Work item: The records need to be set down again exactly as they appear.

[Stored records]
******************************

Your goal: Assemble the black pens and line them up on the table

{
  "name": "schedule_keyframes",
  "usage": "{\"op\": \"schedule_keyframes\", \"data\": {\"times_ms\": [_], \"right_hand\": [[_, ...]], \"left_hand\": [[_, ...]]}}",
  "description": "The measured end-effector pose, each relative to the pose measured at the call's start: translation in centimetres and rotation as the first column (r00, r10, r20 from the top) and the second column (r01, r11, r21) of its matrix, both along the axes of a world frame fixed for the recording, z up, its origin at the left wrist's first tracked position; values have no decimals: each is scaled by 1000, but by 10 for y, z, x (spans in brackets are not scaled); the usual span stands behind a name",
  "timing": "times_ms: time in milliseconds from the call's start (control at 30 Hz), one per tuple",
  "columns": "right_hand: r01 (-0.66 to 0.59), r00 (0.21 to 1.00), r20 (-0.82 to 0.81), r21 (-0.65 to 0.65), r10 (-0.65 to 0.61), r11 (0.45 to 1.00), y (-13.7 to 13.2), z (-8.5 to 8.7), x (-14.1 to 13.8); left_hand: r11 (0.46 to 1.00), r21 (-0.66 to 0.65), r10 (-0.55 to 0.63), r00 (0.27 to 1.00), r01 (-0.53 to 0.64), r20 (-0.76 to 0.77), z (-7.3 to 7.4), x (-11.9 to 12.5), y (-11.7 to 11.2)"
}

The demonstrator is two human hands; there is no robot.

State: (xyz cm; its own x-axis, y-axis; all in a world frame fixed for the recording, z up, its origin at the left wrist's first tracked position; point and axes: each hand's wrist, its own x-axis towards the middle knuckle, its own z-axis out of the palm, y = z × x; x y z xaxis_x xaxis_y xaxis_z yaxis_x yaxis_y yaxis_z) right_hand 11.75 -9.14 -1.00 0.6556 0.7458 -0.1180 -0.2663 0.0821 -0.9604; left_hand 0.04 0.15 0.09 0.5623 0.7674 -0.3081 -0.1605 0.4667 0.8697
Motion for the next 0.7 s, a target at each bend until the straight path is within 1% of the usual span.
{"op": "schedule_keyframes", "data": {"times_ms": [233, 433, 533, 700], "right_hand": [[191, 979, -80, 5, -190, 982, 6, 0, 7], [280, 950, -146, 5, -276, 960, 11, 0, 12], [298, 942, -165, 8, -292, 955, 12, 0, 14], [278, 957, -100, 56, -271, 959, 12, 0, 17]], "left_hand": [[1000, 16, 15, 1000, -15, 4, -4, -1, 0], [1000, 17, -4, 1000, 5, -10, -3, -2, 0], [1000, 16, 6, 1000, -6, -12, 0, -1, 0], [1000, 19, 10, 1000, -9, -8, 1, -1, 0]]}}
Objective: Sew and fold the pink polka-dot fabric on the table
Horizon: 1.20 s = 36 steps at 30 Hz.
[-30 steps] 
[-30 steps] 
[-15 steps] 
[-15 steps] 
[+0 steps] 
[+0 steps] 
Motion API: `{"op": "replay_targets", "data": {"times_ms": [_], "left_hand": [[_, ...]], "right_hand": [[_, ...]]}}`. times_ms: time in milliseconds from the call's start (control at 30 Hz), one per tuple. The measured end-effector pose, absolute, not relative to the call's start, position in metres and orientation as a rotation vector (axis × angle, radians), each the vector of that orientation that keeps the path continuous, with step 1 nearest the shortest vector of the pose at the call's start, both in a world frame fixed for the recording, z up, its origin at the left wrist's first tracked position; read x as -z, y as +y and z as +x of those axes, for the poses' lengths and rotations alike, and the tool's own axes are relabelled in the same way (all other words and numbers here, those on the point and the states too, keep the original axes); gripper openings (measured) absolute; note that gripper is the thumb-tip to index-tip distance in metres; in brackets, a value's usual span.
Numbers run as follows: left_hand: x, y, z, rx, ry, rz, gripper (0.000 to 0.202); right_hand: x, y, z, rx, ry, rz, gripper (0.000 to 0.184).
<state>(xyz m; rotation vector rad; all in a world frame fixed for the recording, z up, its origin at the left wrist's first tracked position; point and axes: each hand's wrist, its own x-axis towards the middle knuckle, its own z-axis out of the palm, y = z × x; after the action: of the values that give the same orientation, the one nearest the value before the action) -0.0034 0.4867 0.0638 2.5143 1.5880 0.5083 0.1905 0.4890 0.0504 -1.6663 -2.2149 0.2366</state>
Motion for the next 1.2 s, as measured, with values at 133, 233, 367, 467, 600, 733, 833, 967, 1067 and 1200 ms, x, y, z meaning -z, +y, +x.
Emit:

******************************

Exercise answer:
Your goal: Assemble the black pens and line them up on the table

{
  "name": "schedule_keyframes",
  "usage": "{\"op\": \"schedule_keyframes\", \"data\": {\"times_ms\": [_], \"right_hand\": [[_, ...]], \"left_hand\": [[_, ...]]}}",
  "description": "The measured end-effector pose, each relative to the pose measured at the call's start: translation in centimetres and rotation as the first column (r00, r10, r20 from the top) and the second column (r01, r11, r21) of its matrix, both along the axes of a world frame fixed for the recording, z up, its origin at the left wrist's first tracked position; values have no decimals: each is scaled by 1000, but by 10 for y, z, x (spans in brackets are not scaled); the usual span stands behind a name",
  "timing": "times_ms: time in milliseconds from the call's start (control at 30 Hz), one per tuple",
  "columns": "right_hand: r01 (-0.66 to 0.59), r00 (0.21 to 1.00), r20 (-0.82 to 0.81), r21 (-0.65 to 0.65), r10 (-0.65 to 0.61), r11 (0.45 to 1.00), y (-13.7 to 13.2), z (-8.5 to 8.7), x (-14.1 to 13.8); left_hand: r11 (0.46 to 1.00), r21 (-0.66 to 0.65), r10 (-0.55 to 0.63), r00 (0.27 to 1.00), r01 (-0.53 to 0.64), r20 (-0.76 to 0.77), z (-7.3 to 7.4), x (-11.9 to 12.5), y (-11.7 to 11.2)"
}

The demonstrator is two human hands; there is no robot.

State: (xyz cm; its own x-axis, y-axis; all in a world frame fixed for the recording, z up, its origin at the left wrist's first tracked position; point and axes: each hand's wrist, its own x-axis towards the middle knuckle, its own z-axis out of the palm, y = z × x; x y z xaxis_x xaxis_y xaxis_z yaxis_x yaxis_y yaxis_z) right_hand 11.75 -9.14 -1.00 0.6556 0.7458 -0.1180 -0.2663 0.0821 -0.9604; left_hand 0.04 0.15 0.09 0.5623 0.7674 -0.3081 -0.1605 0.4667 0.8697
Motion for the next 0.7 s, a target at each bend until the straight path is within 1% of the usual span.
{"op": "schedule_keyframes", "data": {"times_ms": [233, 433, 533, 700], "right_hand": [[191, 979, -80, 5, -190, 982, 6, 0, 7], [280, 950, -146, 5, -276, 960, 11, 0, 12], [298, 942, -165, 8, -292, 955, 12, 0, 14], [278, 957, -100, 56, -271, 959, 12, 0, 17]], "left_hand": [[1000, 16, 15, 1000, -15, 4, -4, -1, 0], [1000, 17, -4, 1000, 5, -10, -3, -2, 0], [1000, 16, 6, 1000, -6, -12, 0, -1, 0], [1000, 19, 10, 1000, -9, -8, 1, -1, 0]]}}
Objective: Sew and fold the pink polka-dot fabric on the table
Horizon: 1.20 s = 36 steps at 30 Hz.
[-30 steps] 
[-30 steps] 
[-15 steps] 
[-15 steps] 
[+0 steps] 
[+0 steps] 
Motion API: `{"op": "replay_targets", "data": {"times_ms": [_], "left_hand": [[_, ...]], "right_hand": [[_, ...]]}}`. times_ms: time in milliseconds from the call's start (control at 30 Hz), one per tuple. The measured end-effector pose, absolute, not relative to the call's start, position in metres and orientation as a rotation vector (axis × angle, radians), each the vector of that orientation that keeps the path continuous, with step 1 nearest the shortest vector of the pose at the call's start, both in a world frame fixed for the recording, z up, its origin at the left wrist's first tracked position; read x as -z, y as +y and z as +x of those axes, for the poses' lengths and rotations alike, and the tool's own axes are relabelled in the same way (all other words and numbers here, those on the point and the states too, keep the original axes); gripper openings (measured) absolute; note that gripper is the thumb-tip to index-tip distance in metres; in brackets, a value's usual span.
Numbers run as follows: left_hand: x, y, z, rx, ry, rz, gripper (0.000 to 0.202); right_hand: x, y, z, rx, ry, rz, gripper (0.000 to 0.184).
<state>(xyz m; rotation vector rad; all in a world frame fixed for the recording, z up, its origin at the left wrist's first tracked position; point and axes: each hand's wrist, its own x-axis towards the middle knuckle, its own z-axis out of the palm, y = z × x; after the action: of the values that give the same orientation, the one nearest the value before the action) -0.0034 0.4867 0.0638 2.5143 1.5880 0.5083 0.1905 0.4890 0.0504 -1.6663 -2.2149 0.2366</state>
Motion for the next 1.2 s, as measured, with values at 133, 233, 367, 467, 600, 733, 833, 967, 1067 and 1200 ms, x, y, z meaning -z, +y, +x.
Emit:

No more is needed to finish this exercise.